Below is a listing from which only part is wanted; return exactly the lines from the one with "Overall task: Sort" up to and including the one with "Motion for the".
*** The data ***
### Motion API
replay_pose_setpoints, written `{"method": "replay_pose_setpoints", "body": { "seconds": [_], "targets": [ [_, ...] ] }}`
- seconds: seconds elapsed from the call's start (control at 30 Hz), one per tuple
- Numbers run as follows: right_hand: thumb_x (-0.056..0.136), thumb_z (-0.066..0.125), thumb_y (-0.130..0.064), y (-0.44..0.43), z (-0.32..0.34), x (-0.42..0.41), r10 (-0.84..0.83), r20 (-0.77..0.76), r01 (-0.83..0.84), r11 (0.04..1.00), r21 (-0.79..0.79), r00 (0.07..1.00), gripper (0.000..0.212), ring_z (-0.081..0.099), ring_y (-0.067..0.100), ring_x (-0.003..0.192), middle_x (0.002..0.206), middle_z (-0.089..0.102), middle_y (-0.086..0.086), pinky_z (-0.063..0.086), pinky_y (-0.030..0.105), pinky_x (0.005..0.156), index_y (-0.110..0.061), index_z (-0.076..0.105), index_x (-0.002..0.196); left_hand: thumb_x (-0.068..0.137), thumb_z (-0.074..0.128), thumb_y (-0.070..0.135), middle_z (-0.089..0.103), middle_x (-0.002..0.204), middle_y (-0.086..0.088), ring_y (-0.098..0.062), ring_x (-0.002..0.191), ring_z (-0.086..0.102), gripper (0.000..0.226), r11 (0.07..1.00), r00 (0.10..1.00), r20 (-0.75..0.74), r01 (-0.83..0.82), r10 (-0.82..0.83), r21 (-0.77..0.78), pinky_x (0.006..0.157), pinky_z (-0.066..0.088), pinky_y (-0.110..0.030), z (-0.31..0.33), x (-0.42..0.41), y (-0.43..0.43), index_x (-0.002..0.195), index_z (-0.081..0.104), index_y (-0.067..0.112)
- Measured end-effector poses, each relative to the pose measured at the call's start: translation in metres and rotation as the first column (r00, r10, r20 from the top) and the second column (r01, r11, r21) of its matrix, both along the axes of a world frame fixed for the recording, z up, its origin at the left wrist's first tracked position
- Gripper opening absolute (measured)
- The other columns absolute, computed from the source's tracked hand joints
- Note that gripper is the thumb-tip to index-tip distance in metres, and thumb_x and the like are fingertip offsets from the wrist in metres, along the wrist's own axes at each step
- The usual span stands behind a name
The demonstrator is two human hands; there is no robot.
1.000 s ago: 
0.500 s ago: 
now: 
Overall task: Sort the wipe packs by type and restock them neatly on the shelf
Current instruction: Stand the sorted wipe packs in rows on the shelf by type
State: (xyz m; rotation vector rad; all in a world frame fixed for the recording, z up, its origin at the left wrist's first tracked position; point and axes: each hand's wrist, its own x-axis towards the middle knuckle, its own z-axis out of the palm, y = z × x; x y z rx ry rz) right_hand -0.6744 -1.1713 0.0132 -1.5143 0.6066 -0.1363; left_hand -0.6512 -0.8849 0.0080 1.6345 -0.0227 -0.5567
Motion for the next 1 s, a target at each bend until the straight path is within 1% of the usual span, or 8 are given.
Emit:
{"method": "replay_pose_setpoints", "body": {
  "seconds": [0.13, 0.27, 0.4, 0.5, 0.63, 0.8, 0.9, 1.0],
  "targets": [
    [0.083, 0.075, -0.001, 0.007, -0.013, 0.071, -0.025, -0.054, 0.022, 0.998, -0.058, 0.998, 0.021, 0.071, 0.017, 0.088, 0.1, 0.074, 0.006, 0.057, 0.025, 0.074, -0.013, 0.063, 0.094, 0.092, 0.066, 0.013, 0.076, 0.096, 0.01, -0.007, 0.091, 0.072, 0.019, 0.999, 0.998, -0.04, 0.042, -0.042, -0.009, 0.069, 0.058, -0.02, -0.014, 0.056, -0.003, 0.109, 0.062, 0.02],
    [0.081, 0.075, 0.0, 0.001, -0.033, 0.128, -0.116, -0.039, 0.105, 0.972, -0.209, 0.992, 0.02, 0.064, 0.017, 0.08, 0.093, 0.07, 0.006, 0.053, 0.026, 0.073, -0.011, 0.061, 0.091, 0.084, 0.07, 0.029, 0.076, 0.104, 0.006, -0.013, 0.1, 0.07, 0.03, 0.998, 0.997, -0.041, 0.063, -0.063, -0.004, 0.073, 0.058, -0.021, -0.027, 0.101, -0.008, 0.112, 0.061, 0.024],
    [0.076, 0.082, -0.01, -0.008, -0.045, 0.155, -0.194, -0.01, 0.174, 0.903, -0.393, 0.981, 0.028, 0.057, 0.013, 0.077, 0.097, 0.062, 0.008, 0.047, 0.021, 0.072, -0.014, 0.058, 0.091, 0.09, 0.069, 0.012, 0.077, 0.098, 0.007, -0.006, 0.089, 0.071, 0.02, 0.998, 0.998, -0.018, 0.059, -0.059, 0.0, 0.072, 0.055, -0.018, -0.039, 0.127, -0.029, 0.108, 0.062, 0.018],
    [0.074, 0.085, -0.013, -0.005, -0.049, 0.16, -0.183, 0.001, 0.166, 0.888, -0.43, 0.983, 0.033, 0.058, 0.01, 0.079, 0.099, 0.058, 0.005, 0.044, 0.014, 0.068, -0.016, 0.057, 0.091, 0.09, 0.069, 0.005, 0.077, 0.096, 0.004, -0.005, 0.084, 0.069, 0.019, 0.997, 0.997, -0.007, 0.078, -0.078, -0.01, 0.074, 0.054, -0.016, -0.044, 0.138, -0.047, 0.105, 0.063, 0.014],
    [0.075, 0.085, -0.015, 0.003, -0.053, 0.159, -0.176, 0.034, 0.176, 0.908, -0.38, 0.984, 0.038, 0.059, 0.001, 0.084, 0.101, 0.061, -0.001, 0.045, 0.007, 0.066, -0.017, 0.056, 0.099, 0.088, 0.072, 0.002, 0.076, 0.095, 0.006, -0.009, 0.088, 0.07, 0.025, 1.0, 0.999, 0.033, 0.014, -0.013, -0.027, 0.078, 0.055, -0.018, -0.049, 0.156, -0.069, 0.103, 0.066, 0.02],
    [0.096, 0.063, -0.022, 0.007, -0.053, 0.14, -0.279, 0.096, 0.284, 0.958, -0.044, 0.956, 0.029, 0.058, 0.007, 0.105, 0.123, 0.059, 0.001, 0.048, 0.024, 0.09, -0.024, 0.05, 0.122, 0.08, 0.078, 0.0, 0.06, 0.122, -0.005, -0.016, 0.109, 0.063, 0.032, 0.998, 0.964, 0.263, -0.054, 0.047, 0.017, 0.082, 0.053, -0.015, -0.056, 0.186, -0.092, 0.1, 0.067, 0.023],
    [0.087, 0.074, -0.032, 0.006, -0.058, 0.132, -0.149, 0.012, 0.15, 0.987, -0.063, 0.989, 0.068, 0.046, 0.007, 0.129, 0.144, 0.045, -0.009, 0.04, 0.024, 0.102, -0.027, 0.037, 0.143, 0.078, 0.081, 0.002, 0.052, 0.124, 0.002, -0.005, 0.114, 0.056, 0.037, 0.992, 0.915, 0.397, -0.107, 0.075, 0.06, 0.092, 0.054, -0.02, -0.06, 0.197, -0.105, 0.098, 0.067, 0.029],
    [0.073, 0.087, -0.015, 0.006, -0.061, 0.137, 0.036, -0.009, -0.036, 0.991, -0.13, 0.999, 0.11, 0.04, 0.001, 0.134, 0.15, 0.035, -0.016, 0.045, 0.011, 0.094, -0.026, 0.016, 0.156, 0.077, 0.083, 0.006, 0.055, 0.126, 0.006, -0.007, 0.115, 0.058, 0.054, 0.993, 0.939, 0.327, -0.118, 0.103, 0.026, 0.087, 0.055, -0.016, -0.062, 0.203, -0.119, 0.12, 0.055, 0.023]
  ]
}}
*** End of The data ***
__Task result__:
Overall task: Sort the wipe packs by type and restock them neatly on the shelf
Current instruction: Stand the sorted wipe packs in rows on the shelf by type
State: (xyz m; rotation vector rad; all in a world frame fixed for the recording, z up, its origin at the left wrist's first tracked position; point and axes: each hand's wrist, its own x-axis towards the middle knuckle, its own z-axis out of the palm, y = z × x; x y z rx ry rz) right_hand -0.6744 -1.1713 0.0132 -1.5143 0.6066 -0.1363; left_hand -0.6512 -0.8849 0.0080 1.6345 -0.0227 -0.5567
Motion for the next 1 s, a target at each bend until the straight path is within 1% of the usual span, or 8 are given.

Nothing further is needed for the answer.